Nonuniform smoothness: The curvature that vanishes at the finish line

This blog post is about our recent ICML accepted paper: Convergence of Steepest Descent and Adam under Non-Uniform Smoothness, by Sharan Vaswani, Yifan Sun, and Reza Babanezhad Harikandeh 

Why does it always feel like key, fundamental optimization results in machine learning don’t seem that predictive in practice? For example, our rates on Nesterov-accelerated gradient descent have always been thought of as “optimal” over the class of convex functions, yet in practice its oversensitivity to step size choice often leads practitioners to prefer simpler methods. For nonconvex functions, it’s not fundamentally and theoretically obvious that Adam should outshine SGD — yet, in practice it does. So, those of us in the business of deriving convergence rates have to consistently sit on our hands, and admit that all that hard work we did the past year shaving off exponents didn’t actually leave us with a theoretical framework that can actually act as a guide to practitioners as to what method should actually be used.

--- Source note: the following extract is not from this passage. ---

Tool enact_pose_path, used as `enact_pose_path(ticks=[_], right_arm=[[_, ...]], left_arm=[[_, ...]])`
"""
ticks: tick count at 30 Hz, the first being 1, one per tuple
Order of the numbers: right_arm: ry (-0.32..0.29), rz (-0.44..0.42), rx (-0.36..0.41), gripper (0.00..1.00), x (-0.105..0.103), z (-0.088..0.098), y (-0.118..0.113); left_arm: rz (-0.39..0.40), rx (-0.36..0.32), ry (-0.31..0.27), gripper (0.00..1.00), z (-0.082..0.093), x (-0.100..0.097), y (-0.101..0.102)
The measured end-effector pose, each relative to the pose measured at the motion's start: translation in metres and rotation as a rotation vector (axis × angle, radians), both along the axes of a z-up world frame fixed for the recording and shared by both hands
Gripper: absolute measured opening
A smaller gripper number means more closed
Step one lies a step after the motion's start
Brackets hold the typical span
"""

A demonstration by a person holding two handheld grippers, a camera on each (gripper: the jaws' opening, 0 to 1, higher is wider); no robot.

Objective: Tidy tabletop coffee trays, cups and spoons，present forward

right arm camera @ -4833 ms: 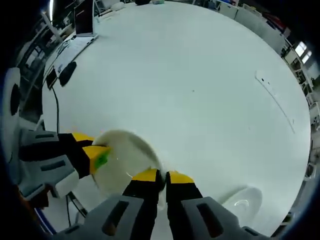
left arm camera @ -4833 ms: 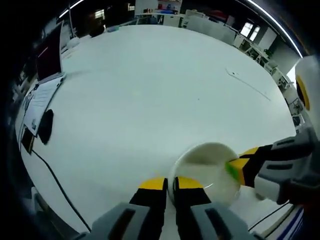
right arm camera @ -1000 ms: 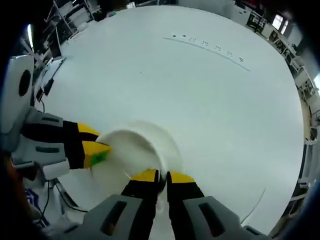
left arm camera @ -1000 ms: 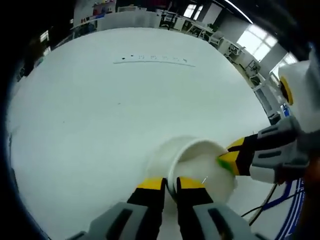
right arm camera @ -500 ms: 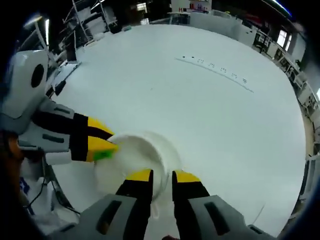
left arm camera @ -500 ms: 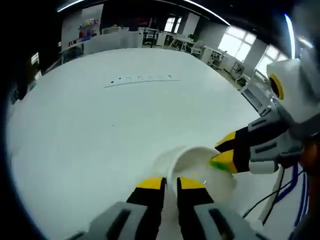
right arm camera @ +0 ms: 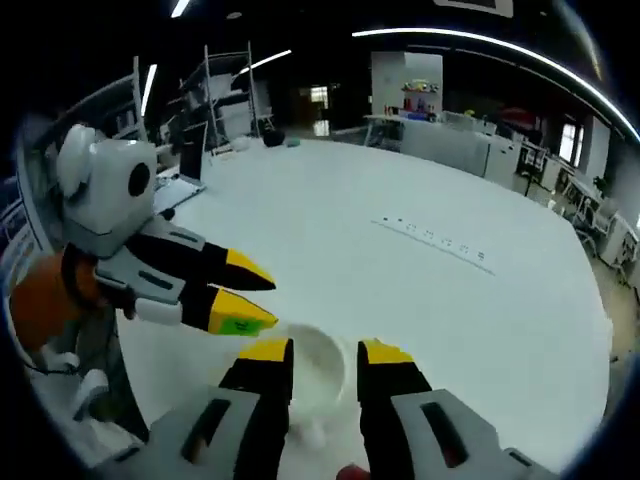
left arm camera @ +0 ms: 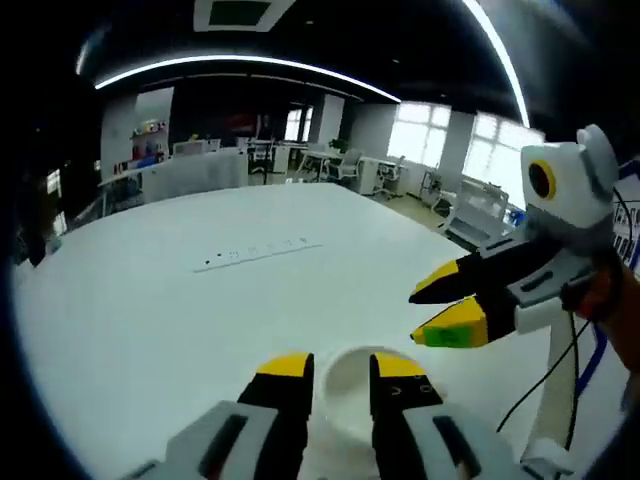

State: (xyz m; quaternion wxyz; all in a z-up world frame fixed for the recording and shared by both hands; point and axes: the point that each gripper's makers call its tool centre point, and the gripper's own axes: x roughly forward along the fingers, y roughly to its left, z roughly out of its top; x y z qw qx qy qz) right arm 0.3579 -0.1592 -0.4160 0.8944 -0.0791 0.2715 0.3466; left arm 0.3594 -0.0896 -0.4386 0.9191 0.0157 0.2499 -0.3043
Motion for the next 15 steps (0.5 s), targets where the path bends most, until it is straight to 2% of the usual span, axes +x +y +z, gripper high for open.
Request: enact_pose_path(ticks=[1,2,3,4,6,8,9,10,11,13,15], right_arm=[[-0.043,0.009,0.010,0.26,-0.003,0.008,-0.003],[-0.110,0.028,0.039,0.26,-0.006,0.020,-0.003],[-0.145,0.052,0.055,0.26,-0.012,0.028,-0.003],[-0.175,0.065,0.075,0.26,-0.020,0.036,-0.005],[-0.253,0.086,0.112,0.29,-0.035,0.052,-0.011],[-0.309,0.079,0.122,0.33,-0.046,0.062,-0.021],[-0.354,0.055,0.120,0.33,-0.052,0.070,-0.031],[-0.369,0.050,0.113,0.33,-0.050,0.072,-0.037],[-0.390,0.041,0.099,0.33,-0.053,0.075,-0.045],[-0.414,-0.016,0.138,0.34,-0.061,0.086,-0.064],[-0.452,-0.022,0.193,0.34,-0.073,0.101,-0.078]], left_arm=[[-0.017,-0.008,-0.064,0.25,0.008,-0.001,-0.001],[-0.003,-0.011,-0.099,0.26,0.013,-0.003,0.002],[-0.001,-0.015,-0.122,0.27,0.017,-0.005,0.004],[-0.006,-0.038,-0.172,0.28,0.027,0.008,0.008],[0.005,-0.036,-0.179,0.30,0.028,0.005,0.018],[0.015,-0.087,-0.218,0.30,0.038,-0.003,0.024],[0.032,-0.114,-0.272,0.30,0.048,-0.007,0.029],[0.035,-0.125,-0.322,0.30,0.056,-0.011,0.034],[0.054,-0.131,-0.346,0.30,0.060,-0.016,0.041],[0.094,-0.113,-0.416,0.29,0.069,-0.022,0.055],[0.110,-0.091,-0.459,0.30,0.073,-0.032,0.065]])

The glass is half empty — so there’s an opportunity to fill it!

One promising direction in bridging this gap is to take three steps back and seriously question the fundamental problem assumptions themselves. While many variations of assumptions exist in optimization theory, in machine learning and first order methods, we’ve largely in the past been concerned with two types of assumptions, which largely tell us how close to a quadratic a function $f$ is:

  1. $f$ is $L$-smooth if $\nabla^2 f(\theta) \preceq LI$ for all $\theta$ (e.g. the gradient doesn’t change too fast)
  2. $f$ is $\mu$-strongly convex if $\nabla^2 f(\theta) \succeq \mu I$ for all $\theta$ (e.g. the curvature guides the gradient well)

Then, many convergence rates depend on $\kappa = L/\mu$ the problem’s condition number. Note that this comes from linear systems, e.g. for a linear ODE $\dot x = Ax$, then $\kappa$ is the condition number of $A$ and indicates how fast $x$ stabilizes (assuming it does at all). So, because we humans are inherently lazy, we’ve built our entire optimization empire on our inability to move past inherently linear systems.

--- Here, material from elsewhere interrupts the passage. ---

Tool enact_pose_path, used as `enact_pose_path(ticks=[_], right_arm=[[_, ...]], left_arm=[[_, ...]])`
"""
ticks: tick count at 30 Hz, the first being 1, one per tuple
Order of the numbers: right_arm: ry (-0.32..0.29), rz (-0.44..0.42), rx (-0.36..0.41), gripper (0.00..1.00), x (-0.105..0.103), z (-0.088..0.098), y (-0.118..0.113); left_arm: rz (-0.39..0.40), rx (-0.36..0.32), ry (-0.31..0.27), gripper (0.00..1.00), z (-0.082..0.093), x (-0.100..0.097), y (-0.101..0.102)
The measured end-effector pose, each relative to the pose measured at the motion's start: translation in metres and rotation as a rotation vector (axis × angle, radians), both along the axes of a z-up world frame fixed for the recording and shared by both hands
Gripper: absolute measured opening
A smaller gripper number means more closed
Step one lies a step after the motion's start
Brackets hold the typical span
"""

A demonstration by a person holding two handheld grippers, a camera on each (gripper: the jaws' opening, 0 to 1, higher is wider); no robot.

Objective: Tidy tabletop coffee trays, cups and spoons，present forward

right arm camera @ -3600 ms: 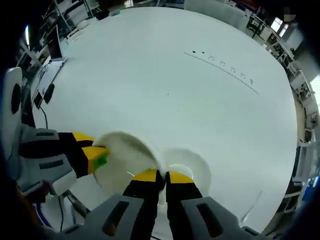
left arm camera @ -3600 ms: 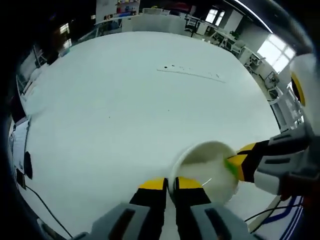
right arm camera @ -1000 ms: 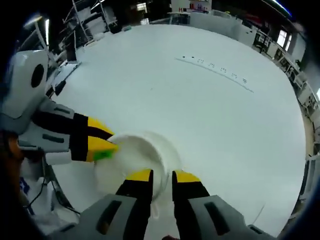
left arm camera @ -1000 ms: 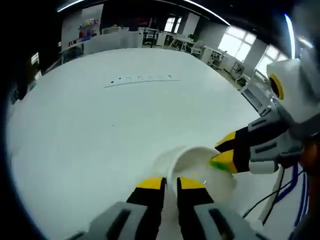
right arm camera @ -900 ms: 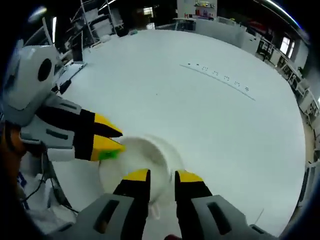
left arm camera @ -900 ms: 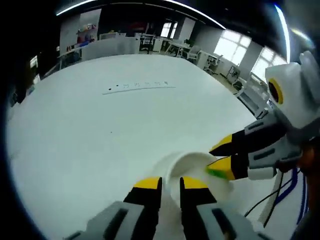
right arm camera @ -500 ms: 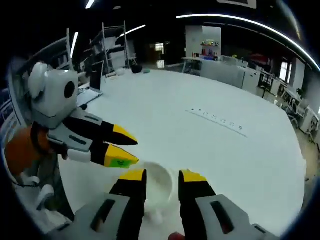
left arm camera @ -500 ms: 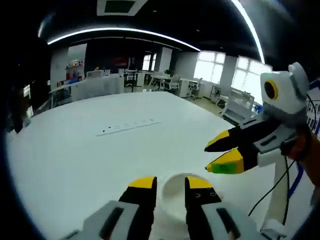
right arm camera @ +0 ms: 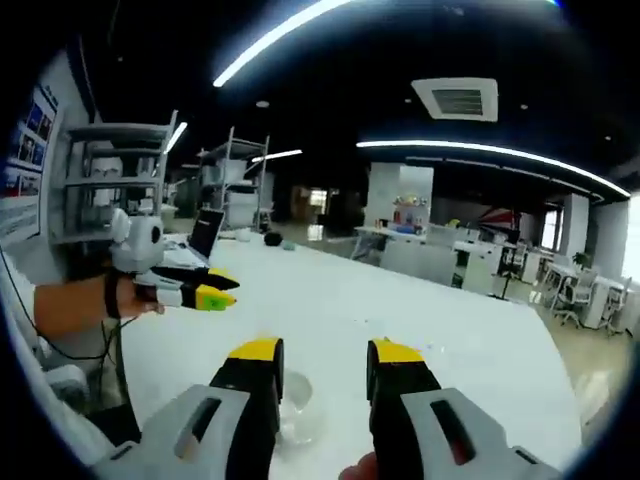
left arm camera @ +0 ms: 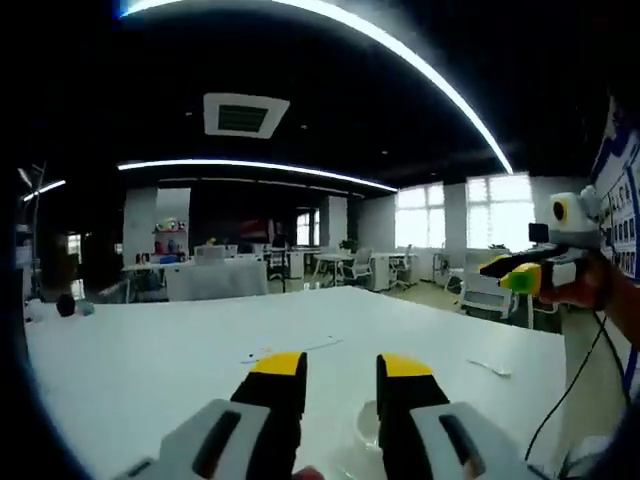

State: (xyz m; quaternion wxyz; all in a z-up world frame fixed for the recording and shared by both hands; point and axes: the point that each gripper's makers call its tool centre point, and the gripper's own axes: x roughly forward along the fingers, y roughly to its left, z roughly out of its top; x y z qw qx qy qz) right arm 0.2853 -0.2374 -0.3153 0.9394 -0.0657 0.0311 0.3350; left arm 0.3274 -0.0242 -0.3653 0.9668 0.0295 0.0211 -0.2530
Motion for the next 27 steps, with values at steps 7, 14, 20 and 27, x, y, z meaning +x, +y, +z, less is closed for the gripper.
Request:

Nonuniform smooth: when $\kappa$ changes over the training trajectory.

The idea of nonuniformly smooth has now been studied for some time [1-10]. For me personally, I find it easiest to grasp the main idea by focusing my attention on the logistic loss, which is widely used in so many applications, despite being very not quadratic.  Let’s take a journey down first-year-machine-learning lane, where we studied logistic regression

$$
f(\theta) = \sum_{i=1}^m \log(1+\exp(y_ix_i^T\theta)) \tag{logistic regression}
$$

and multiclass logistic regression

\[
f(\theta_1,…,\theta_K) = \sum_{i=1}^m \theta_{y_i}^Tx_i – \log \sum_{j=1}^K \exp(x_i^T\theta_j) \tag{multiclass log reg}
\]

Several things of interest when first studying these functions:

  • These functions are convex.
  • They are both $L$-smooth, and it is not hard to identify what $L$ is.
  • However, the minimizer is not always attained. This usually corresponds between two cases: the data is separable (a 0% training error solution exists) or it is not separable.
  • Using only smoothness and convexity assumptions, the best rates we can obtain is $O(1/t)$ for gradient descent, and $O(1/t^2)$ using the optimal gradient-based  method.

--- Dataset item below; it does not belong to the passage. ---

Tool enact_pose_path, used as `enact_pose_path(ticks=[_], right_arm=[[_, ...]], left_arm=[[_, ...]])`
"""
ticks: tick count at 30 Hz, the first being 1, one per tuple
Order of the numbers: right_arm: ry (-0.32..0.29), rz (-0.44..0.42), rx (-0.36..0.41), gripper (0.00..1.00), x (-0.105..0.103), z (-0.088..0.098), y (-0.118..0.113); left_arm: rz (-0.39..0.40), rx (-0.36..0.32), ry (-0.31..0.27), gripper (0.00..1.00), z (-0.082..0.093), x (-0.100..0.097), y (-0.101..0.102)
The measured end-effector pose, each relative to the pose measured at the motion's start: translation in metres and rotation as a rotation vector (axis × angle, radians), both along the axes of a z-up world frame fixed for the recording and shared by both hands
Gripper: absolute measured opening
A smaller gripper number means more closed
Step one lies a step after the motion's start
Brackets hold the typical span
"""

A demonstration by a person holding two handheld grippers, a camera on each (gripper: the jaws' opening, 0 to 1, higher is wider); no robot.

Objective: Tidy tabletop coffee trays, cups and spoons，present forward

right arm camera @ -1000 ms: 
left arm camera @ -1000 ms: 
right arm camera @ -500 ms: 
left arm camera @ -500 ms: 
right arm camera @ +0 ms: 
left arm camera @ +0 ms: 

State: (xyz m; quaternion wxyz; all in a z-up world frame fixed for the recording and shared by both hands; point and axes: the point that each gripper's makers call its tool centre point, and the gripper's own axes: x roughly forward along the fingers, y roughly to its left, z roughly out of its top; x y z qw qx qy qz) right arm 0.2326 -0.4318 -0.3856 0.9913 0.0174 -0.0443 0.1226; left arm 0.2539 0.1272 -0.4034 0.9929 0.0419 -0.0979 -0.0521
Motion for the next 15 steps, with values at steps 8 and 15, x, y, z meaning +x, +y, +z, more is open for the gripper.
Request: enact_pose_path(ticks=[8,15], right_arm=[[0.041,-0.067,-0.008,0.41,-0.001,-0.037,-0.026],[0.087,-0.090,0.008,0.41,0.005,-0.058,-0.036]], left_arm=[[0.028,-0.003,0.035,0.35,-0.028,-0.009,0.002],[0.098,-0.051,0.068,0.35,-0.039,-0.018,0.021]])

However, these functions are really not your typical convex function. What I mean is, the methods designed to optimally solve convex functions are not that optimal for log. reg. and multiclass log.reg.

This sets the stage for our three assumptions

Specifically, we impose:

  1. $f$ is twice-differentiable and nonnegative, i.e. for all $\theta$, $f(\theta) \geq 0$. This is true of most loss functions of interest in machine learning.
  2.   $f$ is $(H_0,H_1)$ nonuniformly smooth if $\|\nabla^2 f(\theta)\|_{p\to q} \leq H_0 + H_1 f(\theta)$
  3. $f$ is non-uniform Lojasiewicz  if $\|\nabla f(\theta)\|_q \geq \mu\, [f(\theta)-f^*]$

Assumptions 2. and 3. say that the curvature and smoothness of $f$ diminish  as $f(\theta)$ decreases, or as $\theta \to \theta^*$. We can compare this to other variations, like   $\|\nabla^2 f(\theta)\|_2 \leq L_c + L_g \|\nabla f(\theta)\|_2$ which use the gradient norm as the proxy. In particular…

  • The exponential loss function is nonuniformly smooth and nonuniformly Lojasiewicz. Intuitively, we can just think about the $f:\mathbb  R\to \mathbb R$ 1-D case, and
    $$
    f”(\theta) = \exp(-\theta) = f(\theta)
    $$
    so it is unsurprising that curvature is upper and lower bounded by function value.
  • Logistic regression, and multiclass logistic regression, are nonuniformly smooth, and nonuniformly Lojasiewicz when $\theta$ is such that the data is separated. Again, the proof is in the paper, but for intuition, we can just use a graphing calculator — logistic loss is always upper bounded by exponential loss, and the curvature of logistic loss decays faster than that of exponential loss (while asymptotically matching). On the other hand, when the loss is high (e.g. when data is not yet separated) the logistic loss is very close to its linearization, and has barely any curvature.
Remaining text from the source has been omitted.